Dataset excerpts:

>>>

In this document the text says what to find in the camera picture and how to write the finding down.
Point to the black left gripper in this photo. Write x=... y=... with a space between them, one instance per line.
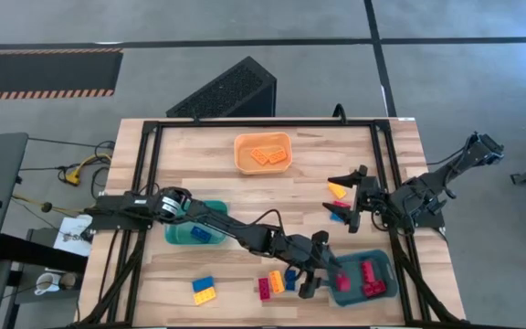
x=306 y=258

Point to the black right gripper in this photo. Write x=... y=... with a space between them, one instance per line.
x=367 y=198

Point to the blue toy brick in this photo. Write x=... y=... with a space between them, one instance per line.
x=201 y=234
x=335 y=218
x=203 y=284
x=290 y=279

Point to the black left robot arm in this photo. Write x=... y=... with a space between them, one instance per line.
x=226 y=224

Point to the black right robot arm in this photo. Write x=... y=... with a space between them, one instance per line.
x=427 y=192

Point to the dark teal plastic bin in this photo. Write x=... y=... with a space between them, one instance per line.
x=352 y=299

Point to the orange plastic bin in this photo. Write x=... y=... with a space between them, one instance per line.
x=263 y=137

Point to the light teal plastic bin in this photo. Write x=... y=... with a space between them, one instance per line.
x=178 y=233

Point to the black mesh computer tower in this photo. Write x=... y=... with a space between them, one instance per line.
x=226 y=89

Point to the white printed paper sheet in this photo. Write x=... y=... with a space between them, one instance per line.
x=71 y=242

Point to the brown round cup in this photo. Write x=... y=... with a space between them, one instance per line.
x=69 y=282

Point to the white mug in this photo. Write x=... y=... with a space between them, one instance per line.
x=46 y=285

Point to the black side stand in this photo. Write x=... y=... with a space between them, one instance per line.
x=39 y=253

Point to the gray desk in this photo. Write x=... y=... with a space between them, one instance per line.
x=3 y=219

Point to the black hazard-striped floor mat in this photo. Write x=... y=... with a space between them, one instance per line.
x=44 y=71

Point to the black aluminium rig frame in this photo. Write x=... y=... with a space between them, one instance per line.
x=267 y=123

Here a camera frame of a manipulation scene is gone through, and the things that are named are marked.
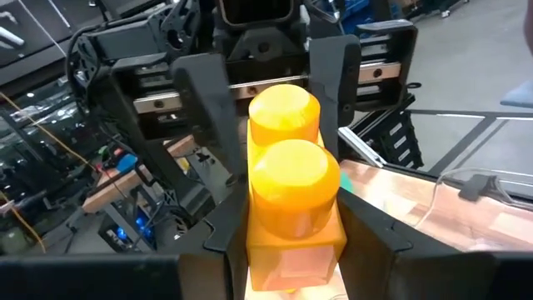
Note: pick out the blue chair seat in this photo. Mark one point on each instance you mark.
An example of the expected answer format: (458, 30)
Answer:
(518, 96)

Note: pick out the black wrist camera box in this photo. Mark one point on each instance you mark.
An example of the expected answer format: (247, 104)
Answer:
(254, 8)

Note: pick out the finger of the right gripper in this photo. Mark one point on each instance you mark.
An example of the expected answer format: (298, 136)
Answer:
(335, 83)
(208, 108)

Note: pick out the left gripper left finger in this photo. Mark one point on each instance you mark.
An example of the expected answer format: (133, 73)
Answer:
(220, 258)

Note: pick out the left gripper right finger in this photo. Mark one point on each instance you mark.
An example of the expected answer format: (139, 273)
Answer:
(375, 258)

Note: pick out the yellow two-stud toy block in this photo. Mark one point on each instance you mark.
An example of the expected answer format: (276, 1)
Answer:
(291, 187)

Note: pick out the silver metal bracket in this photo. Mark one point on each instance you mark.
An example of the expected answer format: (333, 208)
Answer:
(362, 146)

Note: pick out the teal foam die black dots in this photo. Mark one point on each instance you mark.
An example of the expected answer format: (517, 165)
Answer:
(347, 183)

<<<
>>>

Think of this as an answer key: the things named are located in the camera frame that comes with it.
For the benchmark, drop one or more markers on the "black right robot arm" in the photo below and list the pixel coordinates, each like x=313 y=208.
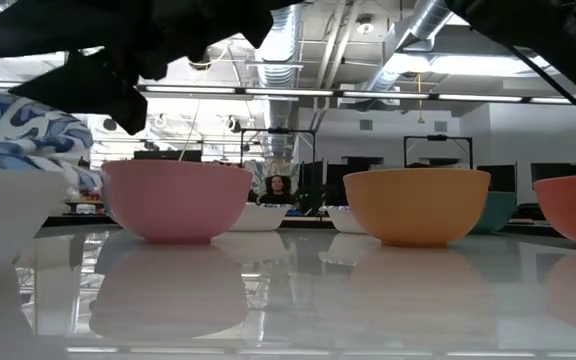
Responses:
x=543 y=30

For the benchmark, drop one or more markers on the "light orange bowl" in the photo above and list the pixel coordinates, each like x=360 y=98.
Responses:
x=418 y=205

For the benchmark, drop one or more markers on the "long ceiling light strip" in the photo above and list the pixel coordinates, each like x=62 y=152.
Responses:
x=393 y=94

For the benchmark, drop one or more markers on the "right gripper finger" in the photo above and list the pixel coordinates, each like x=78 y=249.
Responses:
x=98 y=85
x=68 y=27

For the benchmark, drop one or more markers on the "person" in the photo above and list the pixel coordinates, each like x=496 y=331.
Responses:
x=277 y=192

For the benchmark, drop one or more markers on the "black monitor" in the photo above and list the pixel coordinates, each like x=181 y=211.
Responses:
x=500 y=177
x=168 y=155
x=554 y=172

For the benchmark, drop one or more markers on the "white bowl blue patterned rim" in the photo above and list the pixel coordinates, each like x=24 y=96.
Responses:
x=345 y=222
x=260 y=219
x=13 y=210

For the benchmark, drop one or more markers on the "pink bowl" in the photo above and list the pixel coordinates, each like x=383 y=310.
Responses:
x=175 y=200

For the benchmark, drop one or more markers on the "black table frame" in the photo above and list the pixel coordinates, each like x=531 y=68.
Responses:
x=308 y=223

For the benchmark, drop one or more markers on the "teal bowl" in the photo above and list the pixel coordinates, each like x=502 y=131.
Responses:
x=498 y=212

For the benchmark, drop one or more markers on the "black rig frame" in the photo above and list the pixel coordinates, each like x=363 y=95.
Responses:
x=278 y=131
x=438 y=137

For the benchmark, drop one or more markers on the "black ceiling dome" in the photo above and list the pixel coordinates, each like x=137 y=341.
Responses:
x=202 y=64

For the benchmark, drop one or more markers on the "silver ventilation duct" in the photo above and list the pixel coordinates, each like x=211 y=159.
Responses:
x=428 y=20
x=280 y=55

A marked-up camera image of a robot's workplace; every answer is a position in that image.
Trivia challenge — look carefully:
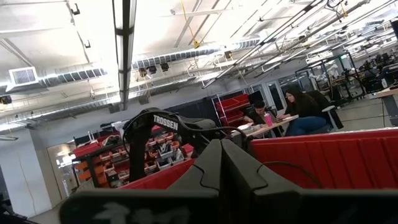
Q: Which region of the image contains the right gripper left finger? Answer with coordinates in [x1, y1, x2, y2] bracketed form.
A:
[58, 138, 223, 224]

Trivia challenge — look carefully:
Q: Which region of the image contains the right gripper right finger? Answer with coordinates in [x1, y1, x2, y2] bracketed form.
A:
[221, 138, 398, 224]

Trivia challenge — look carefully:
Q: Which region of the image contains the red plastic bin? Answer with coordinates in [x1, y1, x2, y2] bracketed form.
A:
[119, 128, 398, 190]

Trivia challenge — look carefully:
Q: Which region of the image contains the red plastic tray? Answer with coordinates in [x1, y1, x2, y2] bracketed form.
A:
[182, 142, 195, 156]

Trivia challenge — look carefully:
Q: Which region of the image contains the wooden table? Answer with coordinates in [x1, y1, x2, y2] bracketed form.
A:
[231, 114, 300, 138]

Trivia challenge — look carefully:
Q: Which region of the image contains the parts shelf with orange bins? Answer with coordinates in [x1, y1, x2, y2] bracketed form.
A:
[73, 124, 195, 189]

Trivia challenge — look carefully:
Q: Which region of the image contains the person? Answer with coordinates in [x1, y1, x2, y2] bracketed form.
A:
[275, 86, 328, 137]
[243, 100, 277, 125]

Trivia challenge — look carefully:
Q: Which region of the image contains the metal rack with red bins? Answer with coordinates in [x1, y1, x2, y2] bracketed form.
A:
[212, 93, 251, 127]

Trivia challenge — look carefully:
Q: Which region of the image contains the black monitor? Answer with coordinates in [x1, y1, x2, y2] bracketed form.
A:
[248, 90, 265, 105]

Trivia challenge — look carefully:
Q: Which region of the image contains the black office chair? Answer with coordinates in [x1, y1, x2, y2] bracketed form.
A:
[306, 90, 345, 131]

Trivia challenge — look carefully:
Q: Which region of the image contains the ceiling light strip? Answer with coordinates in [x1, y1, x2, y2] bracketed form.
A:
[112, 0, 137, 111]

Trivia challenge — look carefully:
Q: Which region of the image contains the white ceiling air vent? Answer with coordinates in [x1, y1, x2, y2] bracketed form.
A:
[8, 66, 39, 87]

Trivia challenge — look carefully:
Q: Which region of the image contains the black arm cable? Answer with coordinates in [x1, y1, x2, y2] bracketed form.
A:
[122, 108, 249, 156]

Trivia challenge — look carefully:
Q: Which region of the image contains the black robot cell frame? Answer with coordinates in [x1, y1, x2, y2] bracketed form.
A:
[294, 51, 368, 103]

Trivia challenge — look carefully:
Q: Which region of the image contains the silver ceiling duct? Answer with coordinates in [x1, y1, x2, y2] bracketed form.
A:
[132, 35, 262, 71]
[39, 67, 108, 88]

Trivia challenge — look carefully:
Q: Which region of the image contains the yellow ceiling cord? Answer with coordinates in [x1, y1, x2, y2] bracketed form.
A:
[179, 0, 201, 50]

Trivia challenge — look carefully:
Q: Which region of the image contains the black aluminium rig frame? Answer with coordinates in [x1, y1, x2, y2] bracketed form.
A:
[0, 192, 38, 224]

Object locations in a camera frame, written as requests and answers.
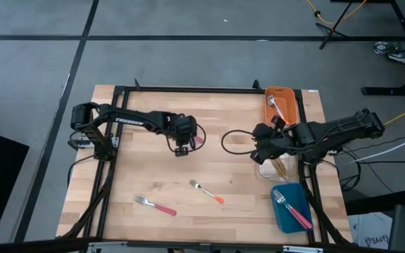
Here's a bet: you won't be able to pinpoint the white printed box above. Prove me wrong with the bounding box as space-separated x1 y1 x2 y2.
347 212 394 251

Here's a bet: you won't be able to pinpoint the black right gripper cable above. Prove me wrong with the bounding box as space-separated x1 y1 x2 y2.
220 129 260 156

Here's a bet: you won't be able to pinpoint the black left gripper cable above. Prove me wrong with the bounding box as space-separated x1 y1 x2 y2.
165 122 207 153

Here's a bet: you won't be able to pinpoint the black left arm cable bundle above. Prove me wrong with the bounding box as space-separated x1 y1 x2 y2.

<<<
>>>

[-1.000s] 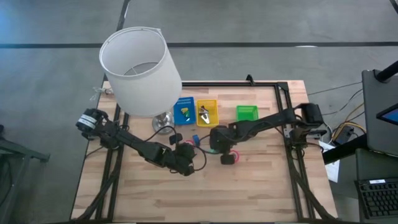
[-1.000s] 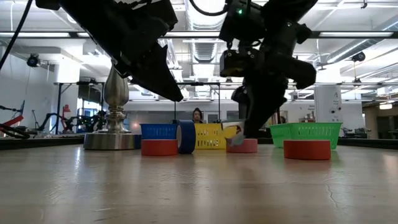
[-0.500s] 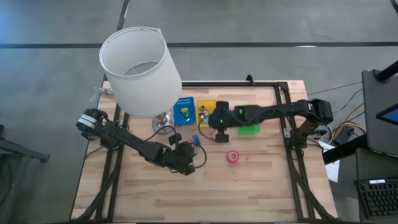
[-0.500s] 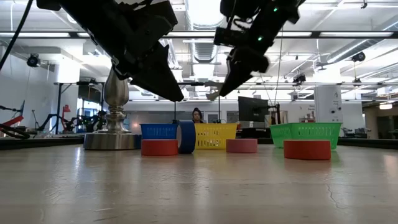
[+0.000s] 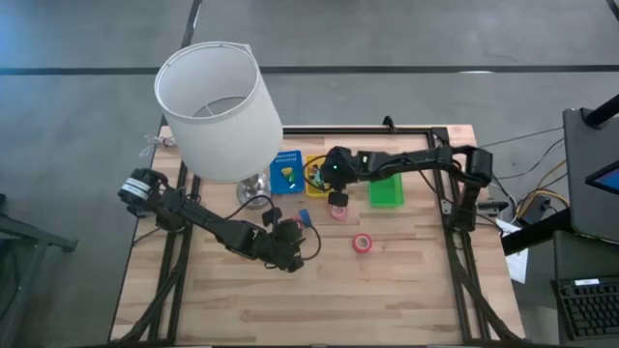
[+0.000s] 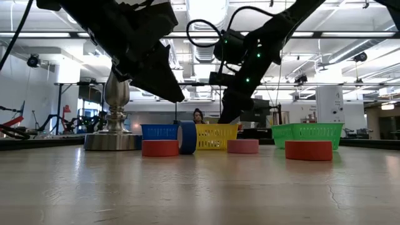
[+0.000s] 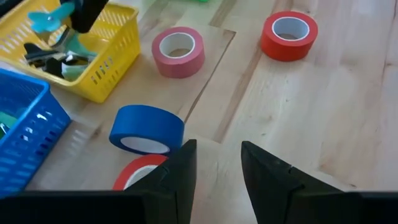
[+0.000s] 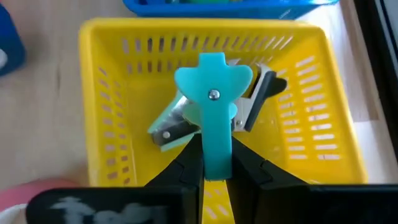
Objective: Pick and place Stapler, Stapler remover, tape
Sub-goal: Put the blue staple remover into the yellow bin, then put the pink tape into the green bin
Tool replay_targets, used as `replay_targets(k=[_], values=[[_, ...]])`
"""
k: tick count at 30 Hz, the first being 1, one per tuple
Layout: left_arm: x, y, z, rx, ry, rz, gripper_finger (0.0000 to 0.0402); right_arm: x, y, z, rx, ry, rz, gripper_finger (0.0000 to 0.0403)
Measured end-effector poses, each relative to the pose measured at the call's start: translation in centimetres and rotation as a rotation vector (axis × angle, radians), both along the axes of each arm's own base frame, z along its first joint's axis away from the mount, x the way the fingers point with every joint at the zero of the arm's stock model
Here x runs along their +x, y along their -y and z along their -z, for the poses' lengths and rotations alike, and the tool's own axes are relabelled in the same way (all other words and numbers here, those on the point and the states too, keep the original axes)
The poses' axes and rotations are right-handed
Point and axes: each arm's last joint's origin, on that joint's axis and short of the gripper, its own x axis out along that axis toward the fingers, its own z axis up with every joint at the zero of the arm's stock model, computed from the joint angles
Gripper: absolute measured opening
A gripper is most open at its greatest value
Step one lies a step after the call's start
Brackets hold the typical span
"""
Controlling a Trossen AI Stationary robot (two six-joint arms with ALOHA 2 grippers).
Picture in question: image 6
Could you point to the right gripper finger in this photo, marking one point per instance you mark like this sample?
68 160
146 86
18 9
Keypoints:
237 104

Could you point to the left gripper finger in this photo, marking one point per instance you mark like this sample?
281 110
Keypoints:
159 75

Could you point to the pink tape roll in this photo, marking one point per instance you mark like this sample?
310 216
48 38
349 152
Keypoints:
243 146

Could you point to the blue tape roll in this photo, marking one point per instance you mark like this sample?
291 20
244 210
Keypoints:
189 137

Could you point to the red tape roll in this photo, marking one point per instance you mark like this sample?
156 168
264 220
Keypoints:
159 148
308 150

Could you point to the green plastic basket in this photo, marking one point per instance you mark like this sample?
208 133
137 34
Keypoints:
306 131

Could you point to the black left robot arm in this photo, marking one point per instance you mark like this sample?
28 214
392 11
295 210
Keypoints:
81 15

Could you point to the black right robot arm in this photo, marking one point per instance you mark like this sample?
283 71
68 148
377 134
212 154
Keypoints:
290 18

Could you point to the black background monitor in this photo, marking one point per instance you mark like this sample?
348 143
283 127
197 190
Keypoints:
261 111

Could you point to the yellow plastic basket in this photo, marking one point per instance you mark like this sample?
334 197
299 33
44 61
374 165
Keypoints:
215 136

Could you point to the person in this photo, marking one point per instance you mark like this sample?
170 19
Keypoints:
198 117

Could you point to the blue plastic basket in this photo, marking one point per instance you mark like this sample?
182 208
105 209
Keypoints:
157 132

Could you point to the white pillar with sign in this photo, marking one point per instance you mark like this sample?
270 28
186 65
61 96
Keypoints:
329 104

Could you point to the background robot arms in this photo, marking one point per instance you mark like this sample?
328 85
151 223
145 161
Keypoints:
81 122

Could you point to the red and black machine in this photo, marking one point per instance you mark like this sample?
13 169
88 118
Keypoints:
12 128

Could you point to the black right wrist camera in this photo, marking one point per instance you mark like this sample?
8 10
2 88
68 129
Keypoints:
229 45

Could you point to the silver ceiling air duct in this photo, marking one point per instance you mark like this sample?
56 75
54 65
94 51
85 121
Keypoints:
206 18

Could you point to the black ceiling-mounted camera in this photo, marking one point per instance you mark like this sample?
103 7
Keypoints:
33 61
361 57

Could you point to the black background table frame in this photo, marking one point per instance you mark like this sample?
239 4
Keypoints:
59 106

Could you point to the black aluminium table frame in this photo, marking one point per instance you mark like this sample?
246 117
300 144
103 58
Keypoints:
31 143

<<<

#### [What is expected]
Find every line in the records that uses the string "axis", then copy it.

#### [Completed exercise]
Measured end-effector poses, each relative to the pose measured at the call's start: translation in centimetres and rotation as a rotation vector (axis × angle, radians), both along the axes of each arm's own base frame, z along its first joint's axis away from the mount, x the way the fingers point with every joint at the zero of the arm's stock model
Point and axes: each arm's last joint's origin, on that joint's axis and short of the gripper, its own x axis out along that axis toward the fingers, its own z axis up with every joint at the zero of the arm's stock model, computed from the joint angles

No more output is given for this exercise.